Chappellier: Breeding Crocus sativus, Dioscorea, Mirabilis (1900)
Mirabilis longiflora fertilised by the pollen of M. jalapa has given me an interesting hybrid.
   This hybrid is, like many others, notably more vigorous than either of its parents — in fact, it has tubers of good size, about three years old, furnished with supports and forming bush-like plants, 2 metres in height, and if the branches, unsupported, are allowed to take their natural direction, a single plant can form a clump nearly 4 metres across.
   On a strong plant I have counted nearly 400 flowers, exhaling a sweet odour, and which, be it understood, are renewed every day.

Cook: Intensification/Suppression in Cotton Hybrids (1909}
In addition to the superiority of their lint, the vegetative vigor of the hybrids [with Kekchi and Upland] gives them a great advantage in the field. They are much more fertile than the parent types, often producing several times as many bolls as adjacent Egyptian plants. A single hybrid plant grown at Yuma in 1907 is reported by Mr. W. A. Peterson to have borne over 1,100 bolls. Plants with 200 to 300 bolls are frequent. The hybrids also appear to be much less susceptible to injury from adverse conditions, either in the yield or in the quality of the lint.

Burbank: Walnuts (1914)
At sixteen years of age, Mr. Burbank's new Paradox walnut trees were sixty feet in height and as much in breadth of branches — the trunk being two feet in diameter at about four feet from the ground. Meantime English walnuts on the opposite side of the street averaged only eight or nine inches in diameter at thirty-two years of age, and had a spread of branches only about one quarter that of the youthful Paradox.

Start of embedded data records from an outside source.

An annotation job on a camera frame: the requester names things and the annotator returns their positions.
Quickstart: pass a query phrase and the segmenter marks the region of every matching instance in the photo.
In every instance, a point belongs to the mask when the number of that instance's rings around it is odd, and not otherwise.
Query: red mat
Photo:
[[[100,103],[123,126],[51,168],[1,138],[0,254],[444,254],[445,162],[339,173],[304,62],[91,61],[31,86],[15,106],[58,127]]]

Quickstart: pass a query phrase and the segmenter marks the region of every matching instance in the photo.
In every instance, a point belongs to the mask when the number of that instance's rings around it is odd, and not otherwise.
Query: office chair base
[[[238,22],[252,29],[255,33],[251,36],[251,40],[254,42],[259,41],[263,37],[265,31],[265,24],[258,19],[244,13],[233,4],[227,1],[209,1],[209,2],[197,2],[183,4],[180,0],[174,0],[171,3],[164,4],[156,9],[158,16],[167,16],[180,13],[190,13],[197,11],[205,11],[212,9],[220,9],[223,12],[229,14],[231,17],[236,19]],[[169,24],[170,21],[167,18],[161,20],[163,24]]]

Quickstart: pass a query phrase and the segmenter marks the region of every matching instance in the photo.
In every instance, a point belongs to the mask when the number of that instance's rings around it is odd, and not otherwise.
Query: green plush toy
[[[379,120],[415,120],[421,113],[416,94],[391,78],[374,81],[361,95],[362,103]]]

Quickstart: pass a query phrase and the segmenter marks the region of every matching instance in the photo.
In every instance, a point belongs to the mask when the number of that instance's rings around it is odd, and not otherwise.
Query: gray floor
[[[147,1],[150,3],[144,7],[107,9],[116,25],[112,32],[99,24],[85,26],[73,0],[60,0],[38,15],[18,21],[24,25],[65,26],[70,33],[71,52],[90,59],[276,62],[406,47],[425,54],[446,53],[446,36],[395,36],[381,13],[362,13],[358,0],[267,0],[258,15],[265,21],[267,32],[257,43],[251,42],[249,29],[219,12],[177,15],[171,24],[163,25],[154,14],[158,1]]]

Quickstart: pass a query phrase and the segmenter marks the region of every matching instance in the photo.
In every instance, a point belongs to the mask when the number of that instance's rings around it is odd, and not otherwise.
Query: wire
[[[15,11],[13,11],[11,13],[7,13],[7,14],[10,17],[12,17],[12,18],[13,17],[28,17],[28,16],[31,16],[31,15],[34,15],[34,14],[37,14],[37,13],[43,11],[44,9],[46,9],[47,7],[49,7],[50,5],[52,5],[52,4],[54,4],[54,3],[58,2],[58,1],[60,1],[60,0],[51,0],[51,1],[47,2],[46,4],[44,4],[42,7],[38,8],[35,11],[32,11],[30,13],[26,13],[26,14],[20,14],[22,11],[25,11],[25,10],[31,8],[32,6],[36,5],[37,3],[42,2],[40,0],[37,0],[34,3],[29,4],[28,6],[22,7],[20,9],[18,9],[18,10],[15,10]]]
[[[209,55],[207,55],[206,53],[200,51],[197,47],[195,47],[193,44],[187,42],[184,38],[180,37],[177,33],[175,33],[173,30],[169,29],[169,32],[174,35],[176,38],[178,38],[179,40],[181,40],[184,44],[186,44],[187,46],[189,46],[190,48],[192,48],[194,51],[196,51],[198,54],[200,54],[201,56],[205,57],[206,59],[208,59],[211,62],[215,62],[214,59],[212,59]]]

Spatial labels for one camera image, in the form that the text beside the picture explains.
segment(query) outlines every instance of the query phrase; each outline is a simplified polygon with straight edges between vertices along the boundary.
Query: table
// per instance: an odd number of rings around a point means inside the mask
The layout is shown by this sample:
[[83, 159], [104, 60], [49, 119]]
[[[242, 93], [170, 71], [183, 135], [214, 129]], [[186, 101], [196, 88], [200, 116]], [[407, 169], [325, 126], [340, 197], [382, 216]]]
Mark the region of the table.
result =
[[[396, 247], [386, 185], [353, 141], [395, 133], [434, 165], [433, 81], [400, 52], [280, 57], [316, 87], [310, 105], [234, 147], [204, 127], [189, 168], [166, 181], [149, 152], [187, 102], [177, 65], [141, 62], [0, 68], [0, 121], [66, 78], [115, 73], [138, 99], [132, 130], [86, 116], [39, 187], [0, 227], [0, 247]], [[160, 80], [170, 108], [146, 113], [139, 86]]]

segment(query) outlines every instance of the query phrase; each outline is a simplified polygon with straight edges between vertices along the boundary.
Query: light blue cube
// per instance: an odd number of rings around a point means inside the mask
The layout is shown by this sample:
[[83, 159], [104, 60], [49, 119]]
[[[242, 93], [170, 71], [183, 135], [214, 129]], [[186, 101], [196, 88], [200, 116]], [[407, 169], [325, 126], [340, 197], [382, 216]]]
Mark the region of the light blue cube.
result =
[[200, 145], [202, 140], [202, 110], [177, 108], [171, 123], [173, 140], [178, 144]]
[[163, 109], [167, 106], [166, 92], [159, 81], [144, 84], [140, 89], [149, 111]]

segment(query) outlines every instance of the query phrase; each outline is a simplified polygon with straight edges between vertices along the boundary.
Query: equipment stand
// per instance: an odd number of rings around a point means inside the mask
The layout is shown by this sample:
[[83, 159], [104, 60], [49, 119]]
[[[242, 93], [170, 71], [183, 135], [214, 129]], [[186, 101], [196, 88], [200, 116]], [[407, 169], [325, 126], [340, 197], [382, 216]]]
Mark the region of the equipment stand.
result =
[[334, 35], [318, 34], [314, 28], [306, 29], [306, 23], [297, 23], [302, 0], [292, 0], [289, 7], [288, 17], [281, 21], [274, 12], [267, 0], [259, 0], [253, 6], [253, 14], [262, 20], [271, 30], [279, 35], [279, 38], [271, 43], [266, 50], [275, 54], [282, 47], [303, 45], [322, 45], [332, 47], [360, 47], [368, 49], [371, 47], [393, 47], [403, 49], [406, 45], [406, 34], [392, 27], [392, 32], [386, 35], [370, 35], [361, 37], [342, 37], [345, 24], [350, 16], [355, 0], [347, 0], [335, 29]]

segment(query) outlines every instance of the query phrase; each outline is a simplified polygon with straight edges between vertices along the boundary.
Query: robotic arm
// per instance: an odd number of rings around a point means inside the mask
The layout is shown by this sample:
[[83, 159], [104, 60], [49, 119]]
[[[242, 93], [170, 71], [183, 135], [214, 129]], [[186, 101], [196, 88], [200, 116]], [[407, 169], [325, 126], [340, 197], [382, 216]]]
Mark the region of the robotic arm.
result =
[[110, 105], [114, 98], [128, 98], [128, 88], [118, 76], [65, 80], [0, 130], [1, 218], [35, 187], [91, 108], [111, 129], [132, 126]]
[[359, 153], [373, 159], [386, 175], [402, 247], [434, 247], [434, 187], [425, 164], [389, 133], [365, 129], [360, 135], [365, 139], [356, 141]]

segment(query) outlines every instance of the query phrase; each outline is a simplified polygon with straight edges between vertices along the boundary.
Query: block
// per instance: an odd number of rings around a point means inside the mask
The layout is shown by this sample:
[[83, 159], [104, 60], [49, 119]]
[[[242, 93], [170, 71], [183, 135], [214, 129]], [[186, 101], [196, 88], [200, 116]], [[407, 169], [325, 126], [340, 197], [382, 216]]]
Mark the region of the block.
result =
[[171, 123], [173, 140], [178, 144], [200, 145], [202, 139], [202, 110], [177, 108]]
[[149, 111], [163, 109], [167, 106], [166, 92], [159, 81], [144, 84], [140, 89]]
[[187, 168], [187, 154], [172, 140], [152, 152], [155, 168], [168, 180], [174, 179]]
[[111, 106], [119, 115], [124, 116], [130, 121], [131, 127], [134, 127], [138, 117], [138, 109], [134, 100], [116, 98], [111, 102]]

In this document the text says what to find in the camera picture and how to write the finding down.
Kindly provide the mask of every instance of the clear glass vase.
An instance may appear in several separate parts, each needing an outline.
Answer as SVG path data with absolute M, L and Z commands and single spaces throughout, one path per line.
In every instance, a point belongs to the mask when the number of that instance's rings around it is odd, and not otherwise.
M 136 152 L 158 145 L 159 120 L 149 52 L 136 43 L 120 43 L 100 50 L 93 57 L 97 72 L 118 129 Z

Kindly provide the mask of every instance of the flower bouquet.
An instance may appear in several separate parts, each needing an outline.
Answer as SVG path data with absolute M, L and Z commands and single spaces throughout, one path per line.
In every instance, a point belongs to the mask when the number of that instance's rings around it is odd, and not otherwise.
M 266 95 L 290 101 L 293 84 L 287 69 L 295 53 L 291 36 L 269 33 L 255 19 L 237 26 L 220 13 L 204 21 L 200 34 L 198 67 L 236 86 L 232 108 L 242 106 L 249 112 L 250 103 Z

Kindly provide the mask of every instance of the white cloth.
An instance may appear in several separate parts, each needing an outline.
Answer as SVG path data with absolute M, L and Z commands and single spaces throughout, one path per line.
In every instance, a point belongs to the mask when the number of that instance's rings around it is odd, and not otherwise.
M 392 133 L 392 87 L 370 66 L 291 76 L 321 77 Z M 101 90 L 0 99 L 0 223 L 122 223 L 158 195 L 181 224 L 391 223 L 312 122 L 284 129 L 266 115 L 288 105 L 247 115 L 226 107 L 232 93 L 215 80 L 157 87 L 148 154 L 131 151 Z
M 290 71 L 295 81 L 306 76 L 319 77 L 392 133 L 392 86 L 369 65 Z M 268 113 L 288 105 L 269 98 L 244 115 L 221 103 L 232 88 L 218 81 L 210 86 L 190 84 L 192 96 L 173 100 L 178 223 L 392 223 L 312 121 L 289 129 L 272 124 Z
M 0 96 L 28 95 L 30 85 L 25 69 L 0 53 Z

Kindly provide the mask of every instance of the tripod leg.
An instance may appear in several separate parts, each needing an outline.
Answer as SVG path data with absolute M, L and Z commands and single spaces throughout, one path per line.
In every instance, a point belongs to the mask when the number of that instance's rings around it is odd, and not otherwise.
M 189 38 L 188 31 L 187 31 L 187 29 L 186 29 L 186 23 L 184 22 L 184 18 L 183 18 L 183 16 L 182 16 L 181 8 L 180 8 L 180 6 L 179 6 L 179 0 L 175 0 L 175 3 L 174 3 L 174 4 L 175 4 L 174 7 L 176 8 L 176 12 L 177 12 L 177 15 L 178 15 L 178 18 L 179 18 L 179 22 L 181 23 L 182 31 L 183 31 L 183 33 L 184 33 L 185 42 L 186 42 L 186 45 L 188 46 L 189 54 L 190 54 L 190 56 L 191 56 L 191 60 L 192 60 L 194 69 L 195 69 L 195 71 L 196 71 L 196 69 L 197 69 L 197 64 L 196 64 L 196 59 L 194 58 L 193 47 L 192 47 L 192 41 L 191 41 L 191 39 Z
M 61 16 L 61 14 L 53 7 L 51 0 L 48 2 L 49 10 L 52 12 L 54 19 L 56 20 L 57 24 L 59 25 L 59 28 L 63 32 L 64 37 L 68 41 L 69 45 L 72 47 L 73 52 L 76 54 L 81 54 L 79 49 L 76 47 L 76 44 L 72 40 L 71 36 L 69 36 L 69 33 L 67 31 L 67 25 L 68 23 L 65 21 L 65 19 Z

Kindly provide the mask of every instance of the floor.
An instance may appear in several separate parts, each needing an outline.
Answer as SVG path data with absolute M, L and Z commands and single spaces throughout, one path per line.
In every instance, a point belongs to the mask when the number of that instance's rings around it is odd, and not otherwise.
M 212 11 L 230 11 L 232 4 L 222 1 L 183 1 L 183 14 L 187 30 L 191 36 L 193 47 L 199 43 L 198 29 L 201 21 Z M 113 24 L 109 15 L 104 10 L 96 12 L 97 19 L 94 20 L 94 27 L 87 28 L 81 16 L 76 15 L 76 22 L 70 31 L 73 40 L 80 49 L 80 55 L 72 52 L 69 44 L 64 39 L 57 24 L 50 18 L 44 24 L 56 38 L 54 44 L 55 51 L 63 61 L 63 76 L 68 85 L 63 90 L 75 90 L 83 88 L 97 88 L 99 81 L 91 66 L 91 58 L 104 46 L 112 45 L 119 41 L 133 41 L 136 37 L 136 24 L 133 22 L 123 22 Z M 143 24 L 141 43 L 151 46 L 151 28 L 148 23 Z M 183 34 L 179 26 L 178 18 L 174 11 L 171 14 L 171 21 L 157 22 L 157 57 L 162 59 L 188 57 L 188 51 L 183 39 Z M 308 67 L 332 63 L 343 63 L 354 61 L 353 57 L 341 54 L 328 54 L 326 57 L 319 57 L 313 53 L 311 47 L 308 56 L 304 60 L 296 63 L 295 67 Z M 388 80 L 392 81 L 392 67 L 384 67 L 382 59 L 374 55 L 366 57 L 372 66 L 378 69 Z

Gravatt: Radish-Cabbage Hybrid (1914)
The hybrid produced a great abundance of large leaves. In size and shape they are nearer to the cabbage, but are much larger than those of either parent. The largest leaf of the cross was five feet nine inches from tip to point of attachment, and one foot seven inches broad. The leaf was measured at the time the plant started blooming.
   The stem of this hybrid is several times larger than the combined stems of the two parents. When the hybrid reached the size shown in figure 15, the circumference of the stem was 13 1/2 inches, measured at a distance of one foot from the ground. The stem holds its size for some distance from the root. The lower part or about the first two feet of the stem is very thickly beset with leaves, thus resembling the cabbage in habit.

Detlefsen & Ruth: Hybrid Chestnuts (1922)
[Endicott] seemed to have some difficulty in the routine technique, for the Japanese and the American sweet differed in time of blooming. Eventually he produced five hybrid seeds from which he raised three trees, naming them the Blair, the Boone, and the Riehl. As we might expect, the three trees of the first generation were not all exactly alike, for the parents (at least the Japanese) were more or less heterozygous. As a matter of fact, it is surprising that the three trees were as nearly similar as we found them. Like the American sweet, the Blair and Boone produced three nuts to the burr, while the Riehl produced a single perfect nut with an aborted nut on each side like the Japanese parent. All three first generation hybrids produced nuts free in the burr like the Japanese parent. All of these trees showed tremendous vigor (Fig. 7.) The largest, the Riehl, had a spread of forty-five feet when twenty years old. The Blair and Riehl began to bear at four and five years, respectively, while the Boone bore its first nuts at seventeen months. When we compare this with the Japanese and the American parents, which begin to bear at about six and twelve years, respectively, we gain some idea of the precocity which accompanied the hybrid condition. Van Fleet4 reports similar vigor in crossing Asiatic and European chestnuts with the chinquapin and the American sweet—the Japanese hybrids being again the most precocious. These hybrids were likewise heavy bearers, the Boone producing as much as six bushels in a single season. The vigorous growth of the hybrids is shown by their having a spread of over forty-five feet, while the American sweet and the Japanese parents measured about thirty and sixteen feet, respectively.

Swingle: Citrus Hybrids (1927)
Almost all of the citranges grow faster than the combined growth of both parent species.